**** ENTRIES SHOWN ****

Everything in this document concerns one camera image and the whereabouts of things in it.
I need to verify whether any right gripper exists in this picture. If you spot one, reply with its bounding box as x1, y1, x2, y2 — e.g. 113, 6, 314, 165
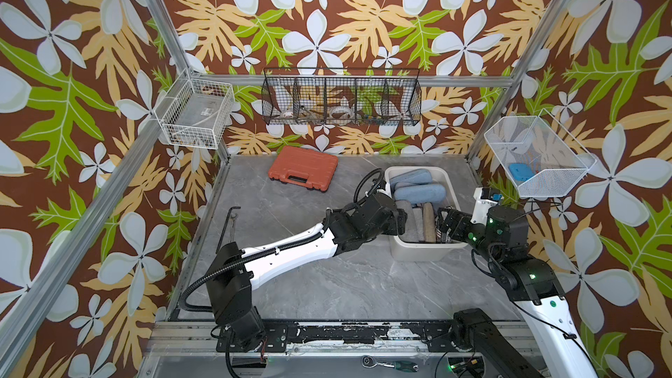
437, 205, 502, 270

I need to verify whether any dark grey glasses case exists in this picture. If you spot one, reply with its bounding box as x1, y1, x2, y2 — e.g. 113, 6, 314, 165
397, 201, 424, 243

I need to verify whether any slate blue glasses case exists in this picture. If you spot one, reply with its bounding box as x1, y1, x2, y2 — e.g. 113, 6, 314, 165
393, 183, 446, 205

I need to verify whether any cream plastic storage box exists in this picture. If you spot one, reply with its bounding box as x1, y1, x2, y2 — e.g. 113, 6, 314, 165
384, 166, 467, 263

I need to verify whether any tan glasses case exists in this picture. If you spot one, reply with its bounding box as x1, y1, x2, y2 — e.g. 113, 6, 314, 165
422, 202, 437, 243

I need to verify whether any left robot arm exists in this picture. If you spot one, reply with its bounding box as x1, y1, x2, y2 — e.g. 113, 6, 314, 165
178, 168, 408, 352

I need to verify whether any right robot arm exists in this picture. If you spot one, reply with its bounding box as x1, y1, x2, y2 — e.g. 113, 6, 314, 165
437, 187, 597, 377

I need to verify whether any blue object in basket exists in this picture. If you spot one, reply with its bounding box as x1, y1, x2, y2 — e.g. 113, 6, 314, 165
509, 163, 537, 183

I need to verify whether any red plastic tool case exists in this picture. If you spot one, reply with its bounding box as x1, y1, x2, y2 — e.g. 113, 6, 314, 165
268, 146, 339, 193

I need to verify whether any white mesh basket right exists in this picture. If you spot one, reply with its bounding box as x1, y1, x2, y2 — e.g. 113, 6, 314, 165
485, 110, 597, 200

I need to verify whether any ratchet wrench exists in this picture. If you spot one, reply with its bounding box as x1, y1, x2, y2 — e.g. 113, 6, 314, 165
362, 356, 419, 373

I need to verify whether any black hex key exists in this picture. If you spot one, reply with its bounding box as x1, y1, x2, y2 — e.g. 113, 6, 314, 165
215, 206, 242, 254

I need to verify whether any black wire basket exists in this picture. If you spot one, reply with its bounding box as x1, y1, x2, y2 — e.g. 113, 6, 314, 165
260, 68, 422, 126

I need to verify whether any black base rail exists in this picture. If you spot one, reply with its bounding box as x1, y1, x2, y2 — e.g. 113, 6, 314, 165
217, 319, 499, 354

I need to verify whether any white wire basket left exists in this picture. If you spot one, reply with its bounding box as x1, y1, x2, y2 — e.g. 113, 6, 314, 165
156, 70, 236, 150

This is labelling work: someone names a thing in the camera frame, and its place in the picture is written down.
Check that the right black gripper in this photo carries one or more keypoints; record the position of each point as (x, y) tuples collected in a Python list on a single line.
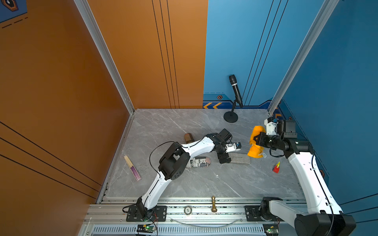
[(260, 141)]

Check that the orange fluffy cloth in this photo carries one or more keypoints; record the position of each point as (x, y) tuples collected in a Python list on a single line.
[(255, 150)]

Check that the right green circuit board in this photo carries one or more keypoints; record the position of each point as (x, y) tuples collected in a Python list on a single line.
[(271, 230)]

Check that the red yellow small toy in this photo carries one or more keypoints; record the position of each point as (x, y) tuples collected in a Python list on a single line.
[(276, 168)]

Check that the left green circuit board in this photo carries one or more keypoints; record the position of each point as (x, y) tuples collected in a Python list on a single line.
[(145, 229)]

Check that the brass chess piece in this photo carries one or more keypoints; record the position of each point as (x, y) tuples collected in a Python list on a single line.
[(213, 207)]

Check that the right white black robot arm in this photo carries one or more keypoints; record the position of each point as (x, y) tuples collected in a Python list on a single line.
[(324, 217)]

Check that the grey rectangular eyeglass case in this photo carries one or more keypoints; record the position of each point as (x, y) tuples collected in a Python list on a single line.
[(239, 158)]

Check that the green circuit board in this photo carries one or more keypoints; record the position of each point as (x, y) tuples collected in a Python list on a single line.
[(145, 229), (271, 230)]

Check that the black microphone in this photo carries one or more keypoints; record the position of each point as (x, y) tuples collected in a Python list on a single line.
[(236, 90)]

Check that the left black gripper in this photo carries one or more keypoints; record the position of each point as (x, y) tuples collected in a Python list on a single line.
[(222, 157)]

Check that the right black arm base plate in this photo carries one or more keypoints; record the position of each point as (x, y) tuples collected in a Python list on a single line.
[(253, 213)]

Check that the wooden stick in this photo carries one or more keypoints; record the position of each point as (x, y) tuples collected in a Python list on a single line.
[(132, 168)]

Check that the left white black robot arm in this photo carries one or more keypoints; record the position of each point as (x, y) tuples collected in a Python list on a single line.
[(174, 161)]

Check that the newspaper print eyeglass case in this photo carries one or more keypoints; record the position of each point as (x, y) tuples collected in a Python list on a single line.
[(198, 162)]

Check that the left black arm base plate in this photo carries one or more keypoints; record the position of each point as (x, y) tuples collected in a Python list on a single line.
[(158, 214)]

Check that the aluminium front rail frame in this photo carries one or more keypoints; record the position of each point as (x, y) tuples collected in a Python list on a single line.
[(108, 218)]

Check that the plaid eyeglass case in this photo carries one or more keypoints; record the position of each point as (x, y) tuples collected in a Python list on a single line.
[(189, 138)]

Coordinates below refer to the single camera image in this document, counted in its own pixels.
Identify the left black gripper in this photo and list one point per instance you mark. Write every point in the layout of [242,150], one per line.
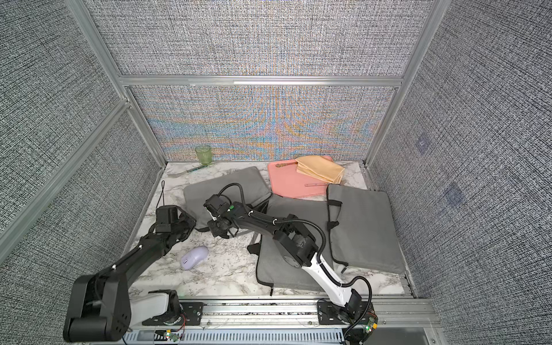
[192,221]

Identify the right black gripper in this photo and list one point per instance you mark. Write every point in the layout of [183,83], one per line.
[211,226]

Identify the lilac computer mouse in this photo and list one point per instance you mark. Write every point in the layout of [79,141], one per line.
[194,257]

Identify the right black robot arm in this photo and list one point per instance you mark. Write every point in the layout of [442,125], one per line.
[339,292]

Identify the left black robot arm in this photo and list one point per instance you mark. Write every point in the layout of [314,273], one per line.
[100,309]

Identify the pink laptop sleeve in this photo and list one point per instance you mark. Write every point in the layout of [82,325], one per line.
[285,181]

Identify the green pen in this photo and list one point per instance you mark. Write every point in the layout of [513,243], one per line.
[185,172]

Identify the green glass cup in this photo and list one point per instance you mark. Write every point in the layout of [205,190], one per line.
[204,154]

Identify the folded yellow cloth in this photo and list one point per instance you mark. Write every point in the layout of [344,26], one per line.
[320,168]

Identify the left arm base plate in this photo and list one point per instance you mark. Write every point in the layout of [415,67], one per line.
[190,314]

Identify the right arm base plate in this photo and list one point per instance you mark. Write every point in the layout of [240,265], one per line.
[330,314]

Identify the aluminium front rail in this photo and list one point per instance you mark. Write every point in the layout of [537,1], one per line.
[293,320]

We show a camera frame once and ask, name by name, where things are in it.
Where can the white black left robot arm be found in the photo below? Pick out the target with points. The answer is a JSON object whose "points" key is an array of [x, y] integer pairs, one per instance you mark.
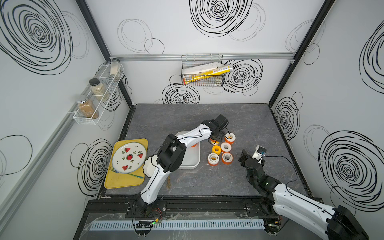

****

• _EXERCISE_
Copy out every line of the data that includes the word "camera".

• _TASK SOLUTION_
Everything in this document concerns one camera image and the whereabouts of things in it.
This is labelling work: someone names a thing in the camera frame, and its place in the picture is written down.
Coordinates below refer to the single camera image in this document, counted in its own pixels.
We show a camera frame once and ask, name by name, where things are in it.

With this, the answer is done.